D’un montant de 560 millions d’euros, les crédits alloués à l’assurance récolte permettront de subventionner 70 % des cotisations et d’intervenir au-delà de 50 % de pertes, sauf en arboriculture et en prairie, où le seuil d’intervention est fixé à 30 % de pertes.
Ces 560 millions d’euros sont financés à hauteur de 120 millions par le fonds national de gestion des risques en agriculture (FNGRA), c’est-à-dire par des contributions des agriculteurs, et à hauteur de 185 millions d’euros par le Fonds européen agricole pour le développement rural (Feader) issu de la PAC, le solde étant financé par le budget de l’agriculture.
Une récolte sur cinq étant perdue, ce qui démotive les jeunes qui envisagent de reprendre une exploitation, cette assurance était très attendue.
La ferme France – je l’ai indiqué – perd en compétitivité du fait d’un coût du travail élevé.
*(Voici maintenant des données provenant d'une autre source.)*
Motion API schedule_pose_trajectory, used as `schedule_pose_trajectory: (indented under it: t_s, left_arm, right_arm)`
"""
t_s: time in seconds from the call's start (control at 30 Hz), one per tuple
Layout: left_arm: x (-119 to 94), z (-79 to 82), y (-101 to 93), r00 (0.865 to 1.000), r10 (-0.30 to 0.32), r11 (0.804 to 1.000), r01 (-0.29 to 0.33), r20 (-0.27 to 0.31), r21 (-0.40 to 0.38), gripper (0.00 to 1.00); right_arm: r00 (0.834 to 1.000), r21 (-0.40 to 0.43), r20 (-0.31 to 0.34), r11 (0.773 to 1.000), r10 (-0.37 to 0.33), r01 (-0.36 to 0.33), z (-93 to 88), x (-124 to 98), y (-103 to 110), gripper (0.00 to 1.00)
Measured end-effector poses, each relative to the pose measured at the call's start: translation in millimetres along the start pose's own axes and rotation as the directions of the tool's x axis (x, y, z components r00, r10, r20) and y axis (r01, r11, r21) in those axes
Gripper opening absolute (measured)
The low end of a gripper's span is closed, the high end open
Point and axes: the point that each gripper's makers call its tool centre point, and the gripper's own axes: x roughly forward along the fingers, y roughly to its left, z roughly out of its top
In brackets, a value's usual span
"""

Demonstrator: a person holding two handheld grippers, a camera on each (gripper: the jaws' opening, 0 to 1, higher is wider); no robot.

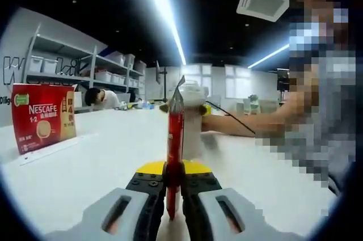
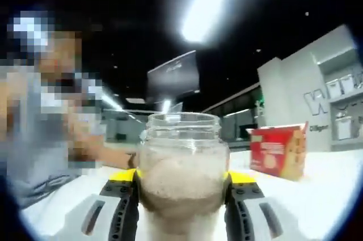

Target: Tear open the coffee pouch, take out the coffee, and pour the coffee from the pouch into the cup

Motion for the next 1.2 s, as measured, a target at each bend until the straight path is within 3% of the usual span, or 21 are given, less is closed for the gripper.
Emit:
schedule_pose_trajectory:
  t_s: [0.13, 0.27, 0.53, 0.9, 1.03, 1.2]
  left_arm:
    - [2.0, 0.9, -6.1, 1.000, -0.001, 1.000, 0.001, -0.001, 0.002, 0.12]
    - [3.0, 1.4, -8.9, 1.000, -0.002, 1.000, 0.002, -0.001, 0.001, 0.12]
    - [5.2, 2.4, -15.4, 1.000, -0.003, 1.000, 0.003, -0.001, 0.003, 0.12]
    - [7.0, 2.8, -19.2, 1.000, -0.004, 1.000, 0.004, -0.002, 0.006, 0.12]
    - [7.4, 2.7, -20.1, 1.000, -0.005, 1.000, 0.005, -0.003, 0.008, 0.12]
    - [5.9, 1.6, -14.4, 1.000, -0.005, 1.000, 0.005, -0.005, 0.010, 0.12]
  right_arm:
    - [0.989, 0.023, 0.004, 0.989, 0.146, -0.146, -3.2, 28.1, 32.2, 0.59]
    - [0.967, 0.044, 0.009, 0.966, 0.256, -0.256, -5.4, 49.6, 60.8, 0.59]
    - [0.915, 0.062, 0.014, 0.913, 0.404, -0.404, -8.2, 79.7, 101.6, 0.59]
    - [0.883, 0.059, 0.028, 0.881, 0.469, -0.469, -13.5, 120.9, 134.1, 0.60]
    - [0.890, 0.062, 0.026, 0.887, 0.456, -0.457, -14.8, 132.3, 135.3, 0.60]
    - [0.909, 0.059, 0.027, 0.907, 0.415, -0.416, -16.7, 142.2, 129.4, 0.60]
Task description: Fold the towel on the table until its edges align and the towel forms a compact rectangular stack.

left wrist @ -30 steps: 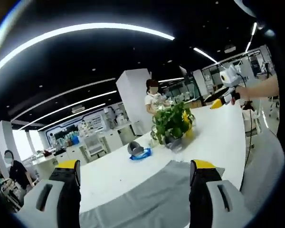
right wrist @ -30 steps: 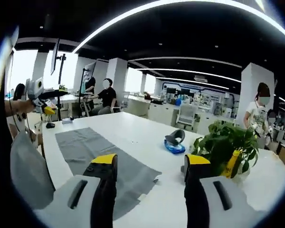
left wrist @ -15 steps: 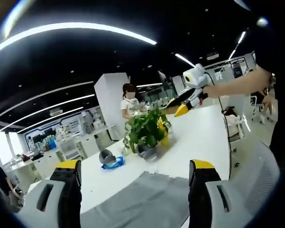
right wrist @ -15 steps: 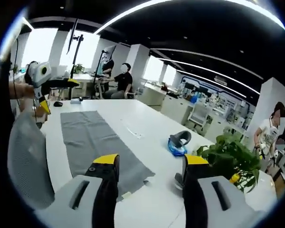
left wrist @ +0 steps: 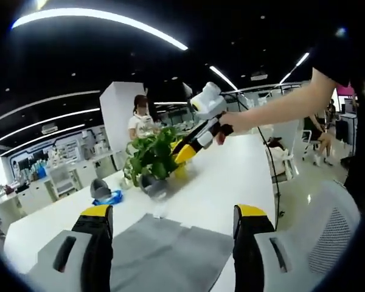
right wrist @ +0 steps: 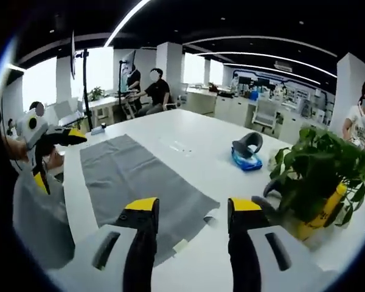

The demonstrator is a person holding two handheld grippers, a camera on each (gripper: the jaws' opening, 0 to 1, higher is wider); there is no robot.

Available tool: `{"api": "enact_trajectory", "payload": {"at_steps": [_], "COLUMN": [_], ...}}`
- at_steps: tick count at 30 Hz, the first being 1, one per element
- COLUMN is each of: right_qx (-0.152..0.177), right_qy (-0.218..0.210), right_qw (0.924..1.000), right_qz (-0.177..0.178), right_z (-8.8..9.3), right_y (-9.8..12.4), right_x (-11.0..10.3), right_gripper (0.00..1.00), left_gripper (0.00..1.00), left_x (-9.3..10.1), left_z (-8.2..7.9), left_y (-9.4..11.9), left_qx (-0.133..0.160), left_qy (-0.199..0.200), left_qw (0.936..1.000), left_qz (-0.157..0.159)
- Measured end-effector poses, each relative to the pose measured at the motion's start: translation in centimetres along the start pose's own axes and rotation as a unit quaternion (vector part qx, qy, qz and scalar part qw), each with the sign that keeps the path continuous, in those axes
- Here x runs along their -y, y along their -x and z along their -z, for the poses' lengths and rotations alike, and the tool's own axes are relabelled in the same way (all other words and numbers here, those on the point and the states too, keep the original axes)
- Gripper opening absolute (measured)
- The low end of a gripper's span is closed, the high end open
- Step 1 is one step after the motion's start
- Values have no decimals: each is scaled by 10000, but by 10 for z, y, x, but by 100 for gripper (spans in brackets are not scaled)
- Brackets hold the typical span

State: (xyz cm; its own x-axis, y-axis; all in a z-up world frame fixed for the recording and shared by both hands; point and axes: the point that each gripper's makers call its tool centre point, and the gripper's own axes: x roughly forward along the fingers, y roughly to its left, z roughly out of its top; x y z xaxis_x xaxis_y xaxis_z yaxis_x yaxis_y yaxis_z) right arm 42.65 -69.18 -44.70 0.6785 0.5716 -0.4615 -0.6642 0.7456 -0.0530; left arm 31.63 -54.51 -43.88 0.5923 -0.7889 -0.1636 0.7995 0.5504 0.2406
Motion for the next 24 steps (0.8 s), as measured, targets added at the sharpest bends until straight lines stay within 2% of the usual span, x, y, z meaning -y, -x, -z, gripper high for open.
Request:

Le dispositif d’exonération de charges sociales sur les emplois saisonniers, dit TO-DE, qui vise à remédier à cette perte de compétitivité, a été reconduit pour trois ans par les députés.
Nous souhaitions pérenniser ce dispositif pour permettre aux jeunes qui s’installent d’établir un compte d’exploitation prévisionnel stable et rentable sur le temps long.
Cet amendement n’a toutefois pas été repris dans le PLFSS que le Gouvernement a fait adopter par l’usage du 49.3. Nous regrettons de ne pas avoir été entendus et suivis.
La perte de compétitivité résulte également des normes supplémentaires sur l’emploi des produits et sur les installations qui n’apportent pas de rentabilité supplémentaire que nous imposons à nos agriculteurs. Les Français ne disposant pas d’un pouvoir d’achat extensible, les coûts liés au respect de ces normes ne sont pas répercutés dans les prix de vente.
La filière bio a eu le mérite de faire prendre conscience que la qualité avait un prix, mais cela restera un marché de niche – nous le constatons avec la hausse de l’inflation. Tout le monde a envie de manger mieux, mais le portefeuille des Français fixe les limites.
Le bilan est que nous importons sans contrôler aux frontières la qualité des produits au regard des normes françaises. Pis, nous renforçons les effectifs pour contrôler les fermes françaises au risque de continuer à décourager les exploitants. Il est temps que l’administration accompagne l’économie plutôt que de la contrôler et de la sanctionner.
Enfin, les agriculteurs financent chaque année le Casdar à hauteur de 140 millions d’euros. Ces crédits sont fléchés sur la recherche, pour trouver de nouvelles variétés adaptées aux aléas ainsi que des vaccins. Le budget plafonne à 126 millions d’euros et il n’est pas utilisé dans sa totalité, faute de projet. Comment le ministère de l’agriculture peut-il se satisfaire de cette situation depuis tant d’années ?
Pour conclure, le ministère doit fixer des objectifs en matière de politique agricole pour rétablir la situation économique actuelle et nous permettre de retrouver notre compétitivité, mais aussi, et surtout, notre souveraineté alimentaire.
Nous attendons donc des réponses sur le renforcement des contrôles aux importations, au regard notamment de l’application des clauses miroir, le développement de la recherche pour adapter nos productions végétales au changement climatique et nos vaccins aux maladies.
Nous attendons l’application d’une politique de l’eau satisfaisante pour l’environnement et pour l’agriculture, et nous attendons de l’État qu’il exerce son autorité face aux perturbateurs.
Nous attendons, enfin, la suppression des surtranspositions des règles, qui affaiblissent notre compétitivité sans plus-value.
Face à ces attentes, et contrairement à l’esprit du Sénat qui est habitué au consensus et qui cherche toujours le compromis, la commission des finances a décidé de rejeter les crédits de la mission « Agriculture, alimentation, forêt et affaires rurales ».
En cohérence avec ce rejet, nous demanderons le retrait des amendements à nos collègues, auxquels nous donnerons toutefois un avis. Monsieur le ministre, j’espère que vous prendrez le temps de répondre à nos propositions, et surtout, que vous retiendrez les plus importantes dans le 49.3.